Rusia retiró a su embajador del Reino Unido y negó una crisis

Rusia confirmó la salida de su embajador en el Reino Unido, Andrei Kelin, quien dejó el cargo el mes pasado sin sucesor designado. Moscú negó que la decisión implique una rebaja del nivel diplomático, aunque reconoció el fuerte deterioro de la relación bilateral.


Internacionales

Fuente: EFE

La confirmación llegó luego de que el diario británico The Times informara que el nombre de Kelin había dejado de figurar en la lista de diplomáticos de la embajada rusa en Londres.

A pesar de la salida del embajador, Moscú buscó minimizar el impacto diplomático de la decisión y aseguró que no representa una disminución del nivel de las relaciones entre ambos países.

Moscú negó una rebaja en las relaciones diplomáticas

La Embajada rusa en Londres difundió un comunicado en el que sostuvo que la salida de Kelin “en modo alguno” rebaja el nivel de las relaciones diplomáticas entre Rusia y el Reino Unido.

Sin embargo, desde la representación rusa reconocieron que el vínculo atraviesa uno de sus peores momentos y responsabilizaron al Gobierno británico por el deterioro de las relaciones.

Una fuente diplomática rusa acusó a Londres de avanzar por “la senda del enfrentamiento” y señaló que Kelin dejó el país con la expectativa de que pueda retomarse un diálogo más constructivo si el Reino Unido modifica sus políticas hacia Moscú.

Las tensiones por la guerra en Ucrania

La salida del embajador se produce en un contexto de fuertes tensiones entre Rusia y el Reino Unido, especialmente por las posiciones británicas frente a la guerra en Ucrania.

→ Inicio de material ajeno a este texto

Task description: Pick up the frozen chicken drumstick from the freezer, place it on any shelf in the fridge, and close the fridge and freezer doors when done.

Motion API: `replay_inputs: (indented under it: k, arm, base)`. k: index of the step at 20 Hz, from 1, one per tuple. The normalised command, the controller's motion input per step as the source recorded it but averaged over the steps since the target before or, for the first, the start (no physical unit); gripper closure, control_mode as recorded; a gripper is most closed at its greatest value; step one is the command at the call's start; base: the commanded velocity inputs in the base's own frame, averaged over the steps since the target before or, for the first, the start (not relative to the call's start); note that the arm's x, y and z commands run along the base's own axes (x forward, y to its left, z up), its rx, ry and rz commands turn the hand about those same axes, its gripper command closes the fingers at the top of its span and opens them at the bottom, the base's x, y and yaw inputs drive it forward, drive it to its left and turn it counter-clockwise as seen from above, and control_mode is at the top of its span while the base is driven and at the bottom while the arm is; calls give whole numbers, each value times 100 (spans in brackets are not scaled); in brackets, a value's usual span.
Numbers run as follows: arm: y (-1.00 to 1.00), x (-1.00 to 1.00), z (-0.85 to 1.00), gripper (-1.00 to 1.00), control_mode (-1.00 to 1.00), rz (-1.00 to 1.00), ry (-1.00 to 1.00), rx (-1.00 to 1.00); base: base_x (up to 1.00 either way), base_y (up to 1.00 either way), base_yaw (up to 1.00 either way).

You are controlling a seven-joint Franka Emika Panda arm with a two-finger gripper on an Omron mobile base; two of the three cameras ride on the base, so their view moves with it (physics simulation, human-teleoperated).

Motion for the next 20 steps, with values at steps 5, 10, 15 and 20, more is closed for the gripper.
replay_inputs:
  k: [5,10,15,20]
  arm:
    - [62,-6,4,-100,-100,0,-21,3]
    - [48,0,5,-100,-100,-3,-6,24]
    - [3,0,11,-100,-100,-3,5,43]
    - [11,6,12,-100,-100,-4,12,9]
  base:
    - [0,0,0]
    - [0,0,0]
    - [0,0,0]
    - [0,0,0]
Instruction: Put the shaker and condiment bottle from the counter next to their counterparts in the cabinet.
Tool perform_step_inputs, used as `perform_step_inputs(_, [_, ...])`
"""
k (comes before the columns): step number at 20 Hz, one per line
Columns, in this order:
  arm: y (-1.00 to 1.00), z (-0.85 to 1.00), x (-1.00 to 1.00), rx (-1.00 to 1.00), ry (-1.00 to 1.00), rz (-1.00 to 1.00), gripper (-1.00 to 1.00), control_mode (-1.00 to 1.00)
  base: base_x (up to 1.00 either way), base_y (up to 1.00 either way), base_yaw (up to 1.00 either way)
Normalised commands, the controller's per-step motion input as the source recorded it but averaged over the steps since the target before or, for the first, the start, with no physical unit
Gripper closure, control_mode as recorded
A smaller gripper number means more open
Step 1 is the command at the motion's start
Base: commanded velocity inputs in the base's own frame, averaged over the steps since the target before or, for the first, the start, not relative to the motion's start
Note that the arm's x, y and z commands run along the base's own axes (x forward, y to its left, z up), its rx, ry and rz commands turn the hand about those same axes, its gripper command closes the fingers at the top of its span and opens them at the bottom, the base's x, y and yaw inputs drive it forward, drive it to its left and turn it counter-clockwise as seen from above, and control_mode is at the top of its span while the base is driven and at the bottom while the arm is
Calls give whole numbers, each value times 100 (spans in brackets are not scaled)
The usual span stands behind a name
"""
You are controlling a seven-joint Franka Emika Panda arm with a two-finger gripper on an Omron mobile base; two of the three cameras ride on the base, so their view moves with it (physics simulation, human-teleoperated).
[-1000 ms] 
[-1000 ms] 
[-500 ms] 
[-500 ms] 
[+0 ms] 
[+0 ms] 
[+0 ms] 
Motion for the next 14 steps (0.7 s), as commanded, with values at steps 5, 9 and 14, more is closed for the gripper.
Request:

Moscú sostuvo que las relaciones bilaterales “se han deteriorado hasta un nivel excepcionalmente bajo” y atribuyó esta situación a las decisiones adoptadas por Londres.

El enfrentamiento diplomático se profundizó a partir del respaldo británico a Ucrania y de las acusaciones cruzadas entre ambos gobiernos relacionadas con las operaciones militares y el suministro de armamento.

Kelin dejó el cargo sin reemplazante

Andrei Kelin había ocupado la representación diplomática rusa en el Reino Unido durante siete años.

Tras su salida, la embajada quedó temporalmente bajo la conducción del encargado de negocios Vasili Tsiganov, mientras Moscú no informó quién será el próximo embajador.

La ausencia de un reemplazante inmediato ocurre en un momento especialmente sensible para las relaciones entre ambos países y agrega incertidumbre a los canales diplomáticos entre Moscú y Londres.

Rusia confirmó la salida de su embajador en el Reino Unido, pero rechazó que la decisión implique una ruptura o una reducción formal del nivel de las relaciones diplomáticas. Al mismo tiempo, Moscú admitió que el vínculo con Londres atraviesa un período de deterioro excepcional, marcado por la guerra en Ucrania y las diferencias políticas entre ambos gobiernos.